Ein Gedanke zu „Tränen

  1. Du hast es also getan und bist einen weiteren Schritt in deinem Leben gegangen. Aber du lässt dich recht schnell entmutigen :)
    Ich verstehe das, wenn man zwar nette Leute im Studium hat, diese aber nicht jeden Tag den ganzen Tag sehen will, und wenn man dann eigentlich Zeit für sich braucht, oder andere Leute sehen will. Deine Fernbeziehung ist natürlich echt ein Faktor, der noch mehr Unzufriedenheit schafft. Aber du musst das Gute an deiner Situation sehen: du bist eigenständig, organisierst dein Leben selbst. Vielleicht wäre eine andere WG gut für dich; eine, wo du nicht so strikt an Regeln gebunden bist. Man macht eben sauber, wenn man sieht, dass etwas nicht sauber ist, aber man kann sein Geschirr z.B. auch mal ein oder zwei Tage stehen lassen. So lange man es irgendwann sauber macht ;)
    Eine Idee wäre hier kleine Kisten, in die man sein dreckiges Geschirr stapelt.
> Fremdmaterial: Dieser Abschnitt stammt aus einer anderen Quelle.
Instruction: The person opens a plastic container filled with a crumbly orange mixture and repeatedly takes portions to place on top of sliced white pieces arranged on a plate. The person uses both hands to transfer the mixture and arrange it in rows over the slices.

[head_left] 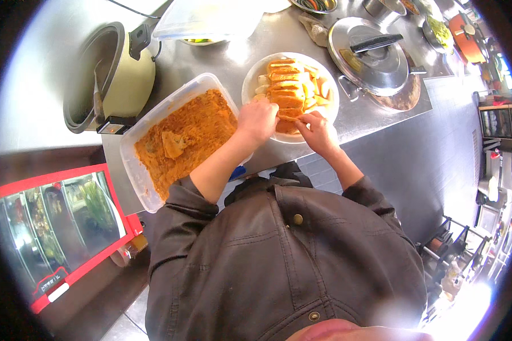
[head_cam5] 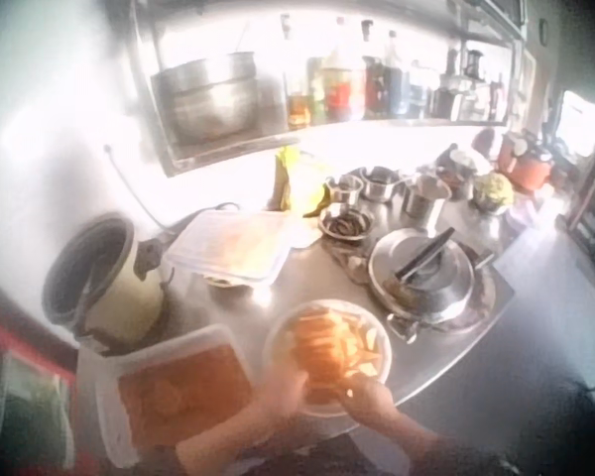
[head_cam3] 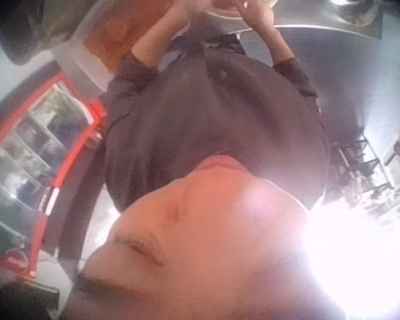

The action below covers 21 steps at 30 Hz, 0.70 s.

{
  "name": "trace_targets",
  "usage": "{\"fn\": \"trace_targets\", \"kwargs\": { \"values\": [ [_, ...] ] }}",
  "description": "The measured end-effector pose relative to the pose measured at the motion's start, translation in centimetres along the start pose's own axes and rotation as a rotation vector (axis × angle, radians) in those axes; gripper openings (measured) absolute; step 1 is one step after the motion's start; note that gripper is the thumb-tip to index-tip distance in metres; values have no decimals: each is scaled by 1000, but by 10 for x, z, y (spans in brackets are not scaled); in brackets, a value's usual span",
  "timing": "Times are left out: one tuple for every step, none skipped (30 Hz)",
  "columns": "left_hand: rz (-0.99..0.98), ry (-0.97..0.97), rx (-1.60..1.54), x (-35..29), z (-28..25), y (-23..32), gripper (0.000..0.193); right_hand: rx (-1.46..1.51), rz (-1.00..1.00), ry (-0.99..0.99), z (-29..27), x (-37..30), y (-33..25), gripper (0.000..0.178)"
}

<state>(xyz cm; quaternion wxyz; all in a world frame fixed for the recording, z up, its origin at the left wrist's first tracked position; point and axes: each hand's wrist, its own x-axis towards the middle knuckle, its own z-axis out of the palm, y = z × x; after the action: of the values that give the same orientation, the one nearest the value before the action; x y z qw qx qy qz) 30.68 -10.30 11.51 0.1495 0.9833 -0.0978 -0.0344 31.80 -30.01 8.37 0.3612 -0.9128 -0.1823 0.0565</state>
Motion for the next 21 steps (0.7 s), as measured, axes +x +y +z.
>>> {"fn": "trace_targets", "kwargs": {
  "values": [
    [-11,-2,12,2,1,0,16,-13,14,-13,0,3,1,20],
    [-23,-3,25,4,3,0,17,-26,27,-27,0,6,2,20],
    [-35,-5,37,6,4,0,17,-38,40,-41,1,9,3,20],
    [-40,-4,46,8,7,-1,18,-44,39,-38,1,10,4,21],
    [-45,-4,56,10,9,-1,18,-49,37,-36,2,12,6,22],
    [-51,-4,66,11,11,-2,19,-54,36,-33,3,12,7,23],
    [-56,29,42,11,12,-2,20,-58,34,-13,3,14,6,25],
    [-60,62,18,11,12,-1,21,-62,31,7,2,15,4,28],
    [-65,95,-6,11,12,-1,22,-66,29,27,2,16,3,30],
    [-52,86,-19,12,11,-1,23,-77,18,47,4,16,5,32],
    [-38,77,-32,13,10,0,23,-87,7,68,6,17,9,33],
    [-24,68,-45,14,9,0,23,-98,-4,89,8,17,11,34],
    [-20,44,-45,15,9,-1,23,-105,-4,88,10,17,13,35],
    [-16,20,-45,16,9,-1,22,-112,-4,87,11,17,14,35],
    [-11,-4,-45,17,9,-2,22,-120,-3,87,11,18,15,36],
    [4,12,-61,17,10,-3,23,-133,30,46,8,18,11,36],
    [19,28,-76,17,12,-5,23,-146,64,6,2,19,4,37],
    [34,44,-92,17,13,-7,24,-159,98,-35,-1,19,0,37],
    [43,21,-110,18,14,-7,24,-137,112,-38,0,19,1,38],
    [51,-1,-128,20,14,-7,24,-115,126,-42,1,18,2,38],
    [60,-24,-146,21,15,-7,24,-92,140,-45,1,18,4,38]
  ]
}}
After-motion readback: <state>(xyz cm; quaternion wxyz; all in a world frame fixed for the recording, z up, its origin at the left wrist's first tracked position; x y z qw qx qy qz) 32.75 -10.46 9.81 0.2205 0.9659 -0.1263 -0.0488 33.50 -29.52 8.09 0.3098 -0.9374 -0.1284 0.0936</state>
Dann kann jeder seines abwaschen, wenn er Lust hat oder die Kiste zu voll wird. Das hat in einer ehemaligen WG von mir auch geklappt. Achtet aber darauf, dass wichtige Gebrauchsgegenstände wie Pfannen und Töpfe, die alle gern nutzen, immer direkt sauber gemacht werden (dann geht der Dreck außerdem besser weg), weil sonst eventuell jemand im Zugzwang ist, das Geschirr eines anderen sauber zu machen (und das ist echt unangenehm, oder sollte es zumindest sein – es sei denn, man wechselt sich da ab).

    Du wolltest Unabhängigkeit. Jetzt hast du sie, aber die Einsamkeit kam mit ihr. Mit der Zeit wirst du Möglichkeiten finden sie zu füllen, aber du musst Geduld haben. Fülle deine Zeit mit Dingen, die dir Spaß machen, oder finde neue Dinge, die dir neue Perspektiven geben.
    Du wirst schon durchhalten. Irgendwie schafft man das jedenfalls immer. Also Kopf hoch.